What I want to know, however, is... why must we submit ourselves to Mother Nature's 'intentions' only when it comes to IVF? Why not in all other medical issues... like, for instance, when an adolescent suddenly develops appendicitis. Out of curiosity: what is Mother Nature's 'intention' in cases like these... which incidentally account for around 10% of the world's population? Well, judging by what used to happen before human beings developed the means to treat that particular condition - namely, to cut the patient open with a knife, and remove the inflamed appendix before it bursts - he or she would almost certainly die of peritonitis: probably in considerable agony, too.
This was in fact the routine fate of all such unfortunate people until recent practical improvements to modern surgery - which are far, far more 'unnatural' than IVF, by the way - dating back less than a century. And the same, of course, applies to practically all conditions that require surgical intervention... or for that matter other types of treatment which human beings discovered or invented on their own... like antibiotics for bacterial infections, or chemotherapy for cancer, etc.

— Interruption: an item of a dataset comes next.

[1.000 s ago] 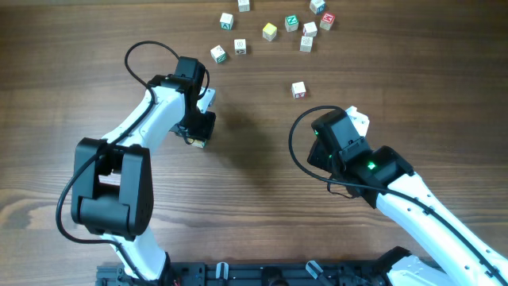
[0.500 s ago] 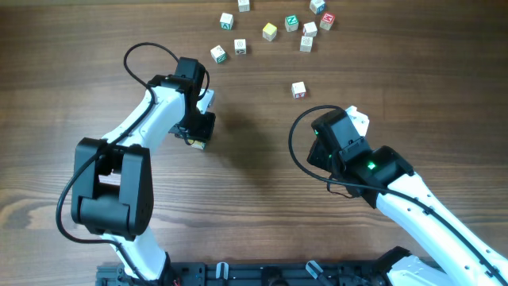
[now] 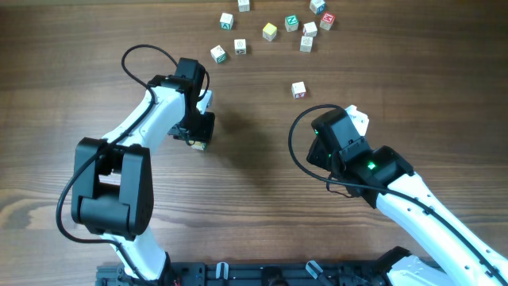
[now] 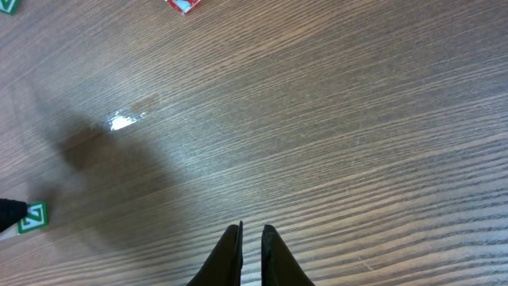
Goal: Form a tower
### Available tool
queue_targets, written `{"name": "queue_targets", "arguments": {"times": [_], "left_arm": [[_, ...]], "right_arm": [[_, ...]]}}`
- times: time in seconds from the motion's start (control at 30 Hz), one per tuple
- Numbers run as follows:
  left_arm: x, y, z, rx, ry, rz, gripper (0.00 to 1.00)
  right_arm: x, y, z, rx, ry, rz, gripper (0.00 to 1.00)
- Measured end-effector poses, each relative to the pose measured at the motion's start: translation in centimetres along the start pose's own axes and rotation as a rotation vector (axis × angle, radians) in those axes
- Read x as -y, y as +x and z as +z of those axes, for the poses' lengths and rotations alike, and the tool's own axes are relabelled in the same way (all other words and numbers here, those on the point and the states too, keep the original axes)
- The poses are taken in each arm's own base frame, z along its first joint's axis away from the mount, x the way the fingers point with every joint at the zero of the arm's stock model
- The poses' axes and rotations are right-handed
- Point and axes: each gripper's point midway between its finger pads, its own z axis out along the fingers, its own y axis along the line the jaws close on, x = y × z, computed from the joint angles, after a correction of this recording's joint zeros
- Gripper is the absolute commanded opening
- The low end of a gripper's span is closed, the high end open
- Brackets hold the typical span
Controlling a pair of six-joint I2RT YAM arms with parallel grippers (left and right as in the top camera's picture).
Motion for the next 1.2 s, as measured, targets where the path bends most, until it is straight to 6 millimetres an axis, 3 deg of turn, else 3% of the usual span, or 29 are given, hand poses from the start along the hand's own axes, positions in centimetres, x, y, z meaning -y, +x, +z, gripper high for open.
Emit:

And yet, the newfound 'Nature worshippers' - you know, the ones who insist that everyone else bow their heads to Nature's 'intentions, while they themselves see nothing wrong in taking unnatural medication, or driving an unnatural car, or typing comments on an unnatural keyboard... these people do not object to any of a million 'unnatural' technologies, so long as they may benefit from them in person. Oh no. They only object when other people whom they despise try to benefit from exactly the same technologies in ways that they disapprove. Then suddenly, 'going against Mother Nature' becomes a big no-no... even if they have 'gone against Mother Nature' practically every day of their entire lives.
What cheek, what nerve, what flaming hypocrisy, that they can cite 'Mother Nature' as a pretext to deprive other people of opportunities... especially considering that these same opportunities are delivered to us, not by that same ghastly 'Mother Nature' that forces worms to eat children's eyeballs... but by human beings who have spent the better part of 20,000 years cheating the same Mother Nature, slipping through her traps and thwarting her 'intentions' at every step of the way?
Well, having spent around 20 millennia outside the weal of Mother Nature, I for one have absolutely no intention of going back. I happen to be proud that I am a member of a species as ingenious as the Human Race... precisely because human beings - unlike any other animal in the world - actually managed to break free of Mother Nature's brutal and tyrannical grasp, and have benefited enormously as a result. And it both scares and sickens me to discover that there are still people out there who would willingly resubmit, not themselves, but other people to her pitiless dominion.